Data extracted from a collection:
────────────────────────────────────────
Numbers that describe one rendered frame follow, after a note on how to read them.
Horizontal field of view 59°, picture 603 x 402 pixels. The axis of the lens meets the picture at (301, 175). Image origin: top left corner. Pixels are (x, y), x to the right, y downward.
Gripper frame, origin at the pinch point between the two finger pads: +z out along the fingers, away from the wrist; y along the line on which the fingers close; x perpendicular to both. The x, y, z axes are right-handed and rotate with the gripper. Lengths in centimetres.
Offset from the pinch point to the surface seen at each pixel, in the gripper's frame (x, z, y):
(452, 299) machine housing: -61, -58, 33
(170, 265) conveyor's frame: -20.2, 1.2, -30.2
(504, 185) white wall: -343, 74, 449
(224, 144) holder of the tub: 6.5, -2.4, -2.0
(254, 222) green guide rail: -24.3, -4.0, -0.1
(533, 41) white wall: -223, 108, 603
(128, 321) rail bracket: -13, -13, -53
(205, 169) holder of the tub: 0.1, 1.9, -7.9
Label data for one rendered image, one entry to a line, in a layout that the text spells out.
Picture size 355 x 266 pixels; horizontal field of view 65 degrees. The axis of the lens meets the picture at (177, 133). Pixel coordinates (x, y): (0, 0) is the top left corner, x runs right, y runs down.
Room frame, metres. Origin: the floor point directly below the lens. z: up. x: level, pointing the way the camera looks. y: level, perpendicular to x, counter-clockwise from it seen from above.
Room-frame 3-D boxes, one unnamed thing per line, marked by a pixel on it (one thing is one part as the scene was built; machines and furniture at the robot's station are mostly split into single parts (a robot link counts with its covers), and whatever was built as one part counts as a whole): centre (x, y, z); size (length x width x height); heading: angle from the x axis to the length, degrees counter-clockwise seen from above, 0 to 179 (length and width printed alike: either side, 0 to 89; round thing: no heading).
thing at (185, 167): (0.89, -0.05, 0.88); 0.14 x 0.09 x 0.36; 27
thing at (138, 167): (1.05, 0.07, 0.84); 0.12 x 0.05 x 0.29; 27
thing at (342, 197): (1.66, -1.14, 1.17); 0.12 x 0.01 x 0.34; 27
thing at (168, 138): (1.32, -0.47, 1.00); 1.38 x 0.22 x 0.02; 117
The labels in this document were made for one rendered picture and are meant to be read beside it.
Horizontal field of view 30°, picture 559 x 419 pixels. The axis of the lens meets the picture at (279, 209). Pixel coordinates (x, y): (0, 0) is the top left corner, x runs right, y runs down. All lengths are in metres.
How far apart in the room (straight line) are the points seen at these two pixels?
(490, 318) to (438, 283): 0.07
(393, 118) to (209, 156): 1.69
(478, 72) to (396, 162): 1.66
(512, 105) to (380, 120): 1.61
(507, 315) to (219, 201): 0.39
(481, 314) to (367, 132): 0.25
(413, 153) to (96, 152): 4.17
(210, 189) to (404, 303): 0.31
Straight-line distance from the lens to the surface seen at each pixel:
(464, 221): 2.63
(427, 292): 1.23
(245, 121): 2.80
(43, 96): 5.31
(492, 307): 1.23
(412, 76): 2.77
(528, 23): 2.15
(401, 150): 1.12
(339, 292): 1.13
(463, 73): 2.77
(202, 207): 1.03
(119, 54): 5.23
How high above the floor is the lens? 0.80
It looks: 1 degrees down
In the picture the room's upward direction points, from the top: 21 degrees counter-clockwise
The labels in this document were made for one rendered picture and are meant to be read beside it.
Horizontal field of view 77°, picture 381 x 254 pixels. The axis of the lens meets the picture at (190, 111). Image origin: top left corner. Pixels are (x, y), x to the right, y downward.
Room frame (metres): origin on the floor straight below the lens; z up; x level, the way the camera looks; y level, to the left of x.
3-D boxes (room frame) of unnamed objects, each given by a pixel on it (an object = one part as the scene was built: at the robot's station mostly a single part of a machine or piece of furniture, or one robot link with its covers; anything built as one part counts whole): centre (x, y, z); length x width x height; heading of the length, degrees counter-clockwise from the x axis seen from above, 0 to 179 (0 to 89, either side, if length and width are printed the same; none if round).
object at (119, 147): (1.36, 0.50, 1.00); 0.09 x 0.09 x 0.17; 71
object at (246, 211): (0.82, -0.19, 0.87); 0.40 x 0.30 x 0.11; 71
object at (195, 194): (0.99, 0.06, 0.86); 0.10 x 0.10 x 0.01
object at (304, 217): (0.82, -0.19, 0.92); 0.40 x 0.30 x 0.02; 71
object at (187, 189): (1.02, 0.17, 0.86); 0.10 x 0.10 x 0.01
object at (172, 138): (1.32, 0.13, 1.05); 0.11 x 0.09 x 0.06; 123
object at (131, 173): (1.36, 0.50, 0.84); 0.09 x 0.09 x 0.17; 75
────────────────────────────────────────
WHAT IS REQUIRED:
Nothing should appear in the answer except the lines above from the line with "(533, 41) white wall: -223, 108, 603" through the line with "Picture size 355", both included, written out exactly.

TASK RESULT:
(533, 41) white wall: -223, 108, 603
(128, 321) rail bracket: -13, -13, -53
(205, 169) holder of the tub: 0.1, 1.9, -7.9
Label data for one rendered image, one entry to a line, in a layout that the text spells out.
Picture size 355 x 266 pixels; horizontal field of view 65 degrees. The axis of the lens meets the picture at (177, 133). Pixel coordinates (x, y): (0, 0) is the top left corner, x runs right, y runs down.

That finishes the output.